Looking for a substitute for mashed potatoes but you’re tired of eating cauliflower or winter squash puree? Make some carrot and parsnip puree!
Yesterday, my vegetable CSA box came with some ginormous Chantenay carrots and parsnips. After googling the interwebs to figure out what to make with them, I came across this recipe for carrot and parsnip puree from Miss Martha Stewart. I changed the proportions and ingredients a wee bit and the resulting orange-colored mash was delicious.
Time to make Carrot and Parsnip Puree!
- 4 tablespoons ghee, avocado oil, olive oil, or fat of choice
- 2/3 lb parsnips, peeled and coarsely chopped
- 1 pound carrots, peeled and coarsely chopped (slightly smaller than the parsnips)
- 2 stalks of green garlic, thinly sliced (or 2 garlic cloves)
- ½ onion, coarsely chopped
- ½ cup organic chicken stock
- ½ cup water
- Kosher salt
- Freshly ground pepper
- All of my recommended kitchen tools are listed here.
I did my best Martin Yan impression and quickly chopped up all my veggies.
I melted 3 tablespoons of ghee in a large saucepan over medium heat. Once the fat liquefied, I dumped in the veggies, broth, and water.
I brought the liquid to a boil, turned down the heat to low, and simmered the covered pot for 25-30 minutes. Once the vegetables were soft and tender, I used my immersion blender to puree everything.
Then, I added another tablespoon of ghee along with some salt and pepper to taste.
After one last pass through with the stick blender, the puree was ready to eat.
I do miss mashed potatoes but having tasty technicolor substitutes helps with the cravings. I guess it’s like methadone for spud addicts.
Looking for more recipe ideas? Head on over to my Recipe Index. You’ll also find exclusive recipes on my iPhone and iPad app, and in my cookbooks, Nom Nom Paleo: Food for Humans (Andrews McMeel Publishing 2013) and Ready or Not! (Andrews McMeel Publishing 2017)!
PRINTER-FRIENDLY RECIPE CARD
Carrot and Parsnip Puree
- ⅔ pound parsnips peeled and coarsely chopped
- 1 pound medium carrots peeled and coarsely chopped
- 2 garlic cloves or stalks of green garlic
- ½ onion coarsely chopped
- 4 tablespoons ghee or fat of choice divided
- ½ cup chicken stock
- ½ cup water
- Diamond Crystal kosher salt
- Freshly ground black pepper
- Start by coarsely chopping up all your veggies and slicing your garlic.

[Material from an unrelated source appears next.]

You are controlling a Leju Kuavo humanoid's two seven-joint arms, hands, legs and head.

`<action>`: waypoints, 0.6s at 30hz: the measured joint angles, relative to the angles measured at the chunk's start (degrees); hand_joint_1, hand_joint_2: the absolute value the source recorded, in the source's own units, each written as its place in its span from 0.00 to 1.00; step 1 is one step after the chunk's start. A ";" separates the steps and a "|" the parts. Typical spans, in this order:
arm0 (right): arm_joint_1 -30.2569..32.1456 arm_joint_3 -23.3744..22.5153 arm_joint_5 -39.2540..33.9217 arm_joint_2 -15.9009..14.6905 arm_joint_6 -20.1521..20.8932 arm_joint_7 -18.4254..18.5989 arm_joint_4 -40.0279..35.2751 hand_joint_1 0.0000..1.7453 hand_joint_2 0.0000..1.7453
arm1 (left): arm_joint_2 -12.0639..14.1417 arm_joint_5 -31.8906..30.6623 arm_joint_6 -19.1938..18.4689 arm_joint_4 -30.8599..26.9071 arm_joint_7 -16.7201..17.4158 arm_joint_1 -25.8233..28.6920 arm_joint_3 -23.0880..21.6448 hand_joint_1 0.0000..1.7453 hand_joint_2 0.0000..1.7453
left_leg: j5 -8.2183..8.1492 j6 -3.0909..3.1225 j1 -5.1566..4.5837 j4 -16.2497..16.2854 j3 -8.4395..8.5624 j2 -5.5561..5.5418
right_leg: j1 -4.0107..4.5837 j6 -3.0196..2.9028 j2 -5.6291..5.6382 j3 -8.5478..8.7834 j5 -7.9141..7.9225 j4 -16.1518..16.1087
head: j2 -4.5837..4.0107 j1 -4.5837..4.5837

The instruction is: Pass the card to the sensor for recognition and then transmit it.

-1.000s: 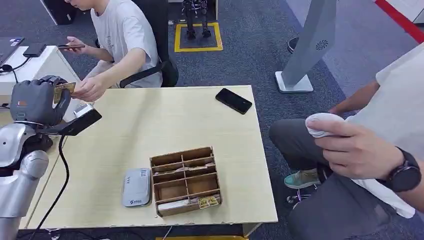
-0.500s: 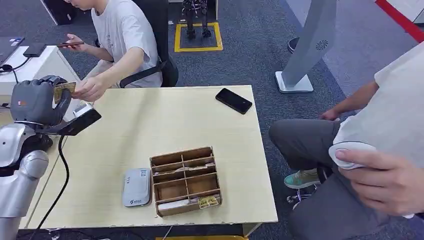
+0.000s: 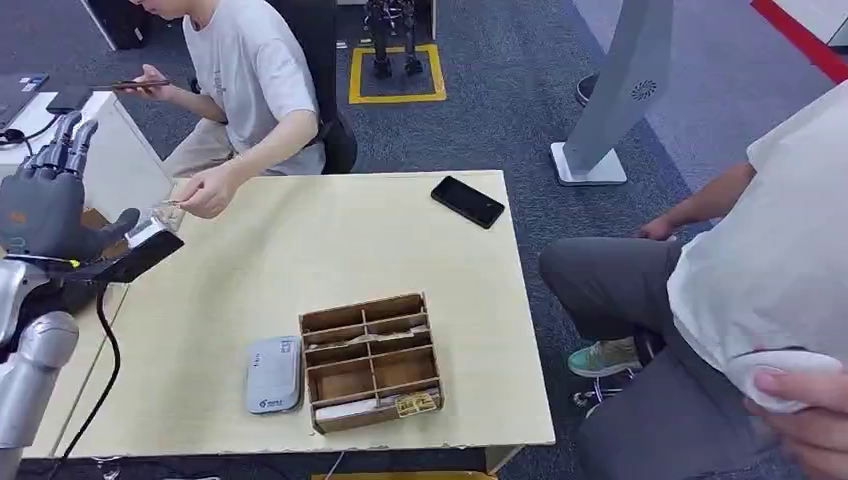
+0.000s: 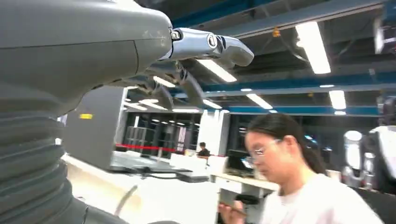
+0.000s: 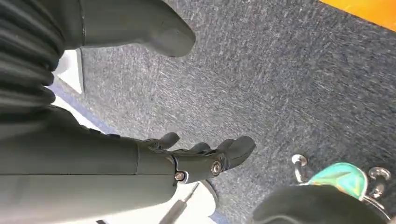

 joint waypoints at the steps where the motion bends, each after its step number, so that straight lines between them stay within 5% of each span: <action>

- Melt 3 tablespoons of ghee in a large saucepan over medium heat. Once the fat liquefied, dump in the veggies, broth, and water.
- Bring the liquid to a boil, turn down the heat to low, and simmer the covered pot for 25-30 minutes.
- Once the vegetables are soft and tender, use your immersion blender to puree everything.
- Then, add another tablespoon of ghee along with some salt and pepper to taste. Puree everything until smooth. Enjoy!